One of its first projects involved the proposed FMCSA rule requiring carriers to use electronic onboard recorders (EOBRs). “Our goal is to generate best practices and suggestions to help agencies do it themselves, not to be a provider of a government participation site,” says Farina.
The group identified three main hurdles to public participation. The first is affected groups don't know that there's a rule that affects them. Using social media and electronic communication tools, the group's first task was to get the word out about the proposed EOBR rule. “We got names from trade groups, blogs and others,” says Farina. “We emailed them, tweeted, created a Facebook page. We even took out ads on Facebook and Google asking people to come to the Regulation Room to tell the government what they thought. It was surprisingly effective.”
The second hurdle is that most people don't understand the formal rulemaking process. “Most of our users think that all they have to do is voice an opinion,” Farina explains. “There has to be a presentation of facts and data. To be effective, comments have to move beyond outrage and really talk about what your life is like and how [the rule] would affect you.”
The third hurdle is that proposals created by the agencies are very involved. “The EOBR notice of proposed rulemaking was very long and fairly complex,” says Farina. “The quantity and complexity of information can be overwhelming. Also, people don't go online to read complex information, so we wanted to break it up into manageable chunks, translate it but not dumb it down.”
With the EOBR comment period now closed, CeRI believes its efforts were successful. The third rule they'd addressed got a lot of positive feedback from users as well as a good deal of interaction between users on the issues involved, according to Farina.

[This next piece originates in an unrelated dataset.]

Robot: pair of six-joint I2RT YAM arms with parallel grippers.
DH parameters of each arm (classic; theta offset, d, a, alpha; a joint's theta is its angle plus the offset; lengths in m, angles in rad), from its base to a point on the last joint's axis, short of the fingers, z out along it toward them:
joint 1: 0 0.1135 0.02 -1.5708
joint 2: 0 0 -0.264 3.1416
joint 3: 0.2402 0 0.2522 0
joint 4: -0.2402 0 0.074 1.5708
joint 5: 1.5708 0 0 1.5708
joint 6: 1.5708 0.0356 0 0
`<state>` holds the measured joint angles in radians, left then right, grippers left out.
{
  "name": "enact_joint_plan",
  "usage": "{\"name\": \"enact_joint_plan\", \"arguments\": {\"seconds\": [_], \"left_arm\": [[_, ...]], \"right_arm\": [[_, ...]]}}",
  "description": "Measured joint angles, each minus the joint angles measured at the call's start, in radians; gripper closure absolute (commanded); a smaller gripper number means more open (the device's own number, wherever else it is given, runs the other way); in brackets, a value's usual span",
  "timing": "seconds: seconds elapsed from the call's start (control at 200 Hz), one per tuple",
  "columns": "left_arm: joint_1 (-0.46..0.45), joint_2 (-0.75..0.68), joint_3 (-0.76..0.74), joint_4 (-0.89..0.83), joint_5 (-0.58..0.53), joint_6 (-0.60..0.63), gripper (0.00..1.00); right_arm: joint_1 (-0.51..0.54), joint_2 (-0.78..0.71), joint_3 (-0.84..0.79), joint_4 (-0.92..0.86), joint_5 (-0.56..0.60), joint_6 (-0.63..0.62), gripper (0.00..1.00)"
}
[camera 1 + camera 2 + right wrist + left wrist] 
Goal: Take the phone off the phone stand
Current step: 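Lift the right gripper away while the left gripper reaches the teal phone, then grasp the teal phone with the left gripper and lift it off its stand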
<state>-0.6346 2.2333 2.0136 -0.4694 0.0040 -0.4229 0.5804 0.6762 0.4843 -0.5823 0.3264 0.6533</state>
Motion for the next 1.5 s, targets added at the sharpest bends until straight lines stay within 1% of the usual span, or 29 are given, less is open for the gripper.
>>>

“What we're so excited about is that this is the first meaningful opportunity for people to weigh in and get their experiences into the process,” she says. “Agencies have not been getting what it's like on the ground. With Web 2.0, there's the opportunity to really talk about what it's like out in the real world and to make regulations more efficient or cost-effective.”

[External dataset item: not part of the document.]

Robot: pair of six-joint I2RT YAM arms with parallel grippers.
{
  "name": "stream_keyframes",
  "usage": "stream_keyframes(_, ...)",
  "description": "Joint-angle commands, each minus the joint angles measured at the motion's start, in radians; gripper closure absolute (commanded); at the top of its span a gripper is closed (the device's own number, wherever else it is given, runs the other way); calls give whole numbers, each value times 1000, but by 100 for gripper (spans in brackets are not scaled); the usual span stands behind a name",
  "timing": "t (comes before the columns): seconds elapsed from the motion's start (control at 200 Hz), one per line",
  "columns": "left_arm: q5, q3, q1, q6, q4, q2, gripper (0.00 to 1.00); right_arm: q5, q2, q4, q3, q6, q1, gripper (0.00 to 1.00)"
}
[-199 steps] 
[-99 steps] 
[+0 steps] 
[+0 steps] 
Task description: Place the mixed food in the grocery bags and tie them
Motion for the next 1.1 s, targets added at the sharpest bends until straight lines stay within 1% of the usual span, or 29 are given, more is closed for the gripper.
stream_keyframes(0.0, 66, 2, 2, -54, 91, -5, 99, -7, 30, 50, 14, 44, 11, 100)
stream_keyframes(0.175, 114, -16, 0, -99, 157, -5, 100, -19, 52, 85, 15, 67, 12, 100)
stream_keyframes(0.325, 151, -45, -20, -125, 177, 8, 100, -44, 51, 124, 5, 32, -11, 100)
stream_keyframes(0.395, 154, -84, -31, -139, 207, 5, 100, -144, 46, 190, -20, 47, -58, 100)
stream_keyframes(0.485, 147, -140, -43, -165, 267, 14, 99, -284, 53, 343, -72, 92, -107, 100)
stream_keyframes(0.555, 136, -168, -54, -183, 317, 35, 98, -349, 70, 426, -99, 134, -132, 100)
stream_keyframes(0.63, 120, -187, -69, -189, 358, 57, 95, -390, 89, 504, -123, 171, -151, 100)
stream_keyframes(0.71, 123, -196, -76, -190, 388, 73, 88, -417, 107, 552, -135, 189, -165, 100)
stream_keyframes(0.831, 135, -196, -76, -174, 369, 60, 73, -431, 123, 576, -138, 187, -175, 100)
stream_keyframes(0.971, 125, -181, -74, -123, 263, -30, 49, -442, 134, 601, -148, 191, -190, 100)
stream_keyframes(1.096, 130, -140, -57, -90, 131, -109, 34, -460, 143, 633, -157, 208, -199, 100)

As exciting as the Regulation Room project may be, it's not the only effort to use the web's interactivity to shape federal regulation. When the major federal agencies were asked by President Obama to undertake a broad review of their regulations and suggest ways to simplify them, DOT turned to IdeaScale (idealscale.com), another web-based interactive discussion tool. Actually a private company offering its collaborative development tools to businesses as well as government entities, IdeaScale goes well beyond soliciting comments to let users propose ideas, discuss them and even vote on their preferences.

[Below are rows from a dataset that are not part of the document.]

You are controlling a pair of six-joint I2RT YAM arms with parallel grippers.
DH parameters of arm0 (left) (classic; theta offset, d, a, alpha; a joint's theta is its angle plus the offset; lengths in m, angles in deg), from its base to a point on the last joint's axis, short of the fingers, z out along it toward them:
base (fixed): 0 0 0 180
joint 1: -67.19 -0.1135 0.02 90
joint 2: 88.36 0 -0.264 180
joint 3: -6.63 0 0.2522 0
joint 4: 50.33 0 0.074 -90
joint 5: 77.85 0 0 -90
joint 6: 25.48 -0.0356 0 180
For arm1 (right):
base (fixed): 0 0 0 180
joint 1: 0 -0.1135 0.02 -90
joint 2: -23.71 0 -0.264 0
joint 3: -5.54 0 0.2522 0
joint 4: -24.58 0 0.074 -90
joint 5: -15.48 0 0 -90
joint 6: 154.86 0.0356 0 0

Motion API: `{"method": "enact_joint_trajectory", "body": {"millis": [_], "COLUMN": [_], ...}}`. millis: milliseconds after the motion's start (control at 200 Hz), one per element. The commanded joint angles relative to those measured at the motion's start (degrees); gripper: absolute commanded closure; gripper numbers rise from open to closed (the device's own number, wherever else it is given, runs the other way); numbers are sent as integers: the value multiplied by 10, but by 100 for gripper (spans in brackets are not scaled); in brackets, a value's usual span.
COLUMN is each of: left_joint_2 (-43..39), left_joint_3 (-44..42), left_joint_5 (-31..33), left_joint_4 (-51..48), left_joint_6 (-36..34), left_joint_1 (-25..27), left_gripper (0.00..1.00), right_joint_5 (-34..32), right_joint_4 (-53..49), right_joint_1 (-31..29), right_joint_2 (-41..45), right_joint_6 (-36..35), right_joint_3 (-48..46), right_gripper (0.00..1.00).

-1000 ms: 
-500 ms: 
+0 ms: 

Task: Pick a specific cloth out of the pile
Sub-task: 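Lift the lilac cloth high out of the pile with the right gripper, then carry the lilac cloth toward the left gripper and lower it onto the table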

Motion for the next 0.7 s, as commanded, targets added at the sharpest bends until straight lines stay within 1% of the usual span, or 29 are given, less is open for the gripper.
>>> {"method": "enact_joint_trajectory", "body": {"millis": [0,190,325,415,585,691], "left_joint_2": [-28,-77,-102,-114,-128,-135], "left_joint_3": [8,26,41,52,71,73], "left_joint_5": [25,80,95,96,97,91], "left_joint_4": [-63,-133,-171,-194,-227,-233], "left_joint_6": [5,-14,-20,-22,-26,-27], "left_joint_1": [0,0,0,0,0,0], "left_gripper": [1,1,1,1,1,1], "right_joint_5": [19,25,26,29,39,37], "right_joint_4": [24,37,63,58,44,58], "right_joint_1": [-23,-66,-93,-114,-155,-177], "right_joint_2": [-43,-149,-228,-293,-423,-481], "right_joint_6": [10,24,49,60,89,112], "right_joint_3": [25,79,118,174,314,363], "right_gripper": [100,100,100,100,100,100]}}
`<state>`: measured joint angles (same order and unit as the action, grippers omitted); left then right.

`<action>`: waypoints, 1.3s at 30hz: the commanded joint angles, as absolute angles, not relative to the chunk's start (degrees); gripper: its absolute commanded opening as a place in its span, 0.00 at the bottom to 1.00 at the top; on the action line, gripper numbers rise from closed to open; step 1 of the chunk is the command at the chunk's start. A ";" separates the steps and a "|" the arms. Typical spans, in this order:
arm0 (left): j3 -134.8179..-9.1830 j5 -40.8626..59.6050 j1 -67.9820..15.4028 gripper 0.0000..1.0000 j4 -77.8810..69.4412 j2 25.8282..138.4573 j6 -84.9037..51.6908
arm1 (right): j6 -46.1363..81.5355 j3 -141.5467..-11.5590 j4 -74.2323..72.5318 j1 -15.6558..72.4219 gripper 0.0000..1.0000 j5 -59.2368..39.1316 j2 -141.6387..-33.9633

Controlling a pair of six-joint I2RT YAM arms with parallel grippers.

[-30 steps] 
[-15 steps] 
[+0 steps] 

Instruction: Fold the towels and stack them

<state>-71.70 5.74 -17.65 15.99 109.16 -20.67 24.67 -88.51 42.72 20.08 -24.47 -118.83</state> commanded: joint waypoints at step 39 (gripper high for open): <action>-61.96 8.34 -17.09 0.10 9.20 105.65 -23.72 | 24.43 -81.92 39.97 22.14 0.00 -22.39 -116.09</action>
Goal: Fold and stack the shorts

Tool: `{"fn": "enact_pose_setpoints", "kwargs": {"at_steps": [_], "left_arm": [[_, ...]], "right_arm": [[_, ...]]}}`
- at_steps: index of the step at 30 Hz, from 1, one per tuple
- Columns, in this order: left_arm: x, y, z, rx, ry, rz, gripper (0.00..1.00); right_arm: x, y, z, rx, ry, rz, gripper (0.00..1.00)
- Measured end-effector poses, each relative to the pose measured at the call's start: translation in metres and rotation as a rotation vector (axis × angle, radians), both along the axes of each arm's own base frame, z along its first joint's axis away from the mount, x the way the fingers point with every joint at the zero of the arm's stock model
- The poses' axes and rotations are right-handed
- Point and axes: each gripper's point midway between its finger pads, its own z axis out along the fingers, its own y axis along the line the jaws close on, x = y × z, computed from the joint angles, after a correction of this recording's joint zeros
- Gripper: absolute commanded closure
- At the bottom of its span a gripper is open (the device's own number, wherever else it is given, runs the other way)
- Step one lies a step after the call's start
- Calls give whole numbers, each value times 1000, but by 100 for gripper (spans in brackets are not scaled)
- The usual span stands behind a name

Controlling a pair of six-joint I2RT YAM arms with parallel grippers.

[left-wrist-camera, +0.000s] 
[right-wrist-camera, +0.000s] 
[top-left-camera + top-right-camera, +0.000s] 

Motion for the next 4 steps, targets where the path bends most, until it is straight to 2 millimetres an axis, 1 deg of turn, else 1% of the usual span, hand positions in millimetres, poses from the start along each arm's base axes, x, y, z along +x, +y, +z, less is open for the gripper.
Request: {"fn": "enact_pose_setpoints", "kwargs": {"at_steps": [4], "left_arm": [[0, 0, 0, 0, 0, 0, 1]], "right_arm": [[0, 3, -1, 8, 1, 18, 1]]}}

Using input from IdeaScale alongside comments submitted through its traditional channels, DOT released a preliminary report calling for simplification to some 70 of its rules, a number of them directly impacting trucking.
“DOT beat the bushes to stimulate public participation in our regulatory review,” Secretary Ray LaHood wrote in his official agency blog, specifically pointing to the use of IdeaScale as one way it hopes to broaden public participation in its regulatory efforts.
If you run a truck fleet, you just have to accept the reality that there seems to be no letup in government efforts to improve truck safety through regulation. But that doesn't mean you're helpless to do anything about that regulation. In fact, it's now easier than it has ever been to stay informed and, most importantly, stay involved when it comes to shaping those regulations.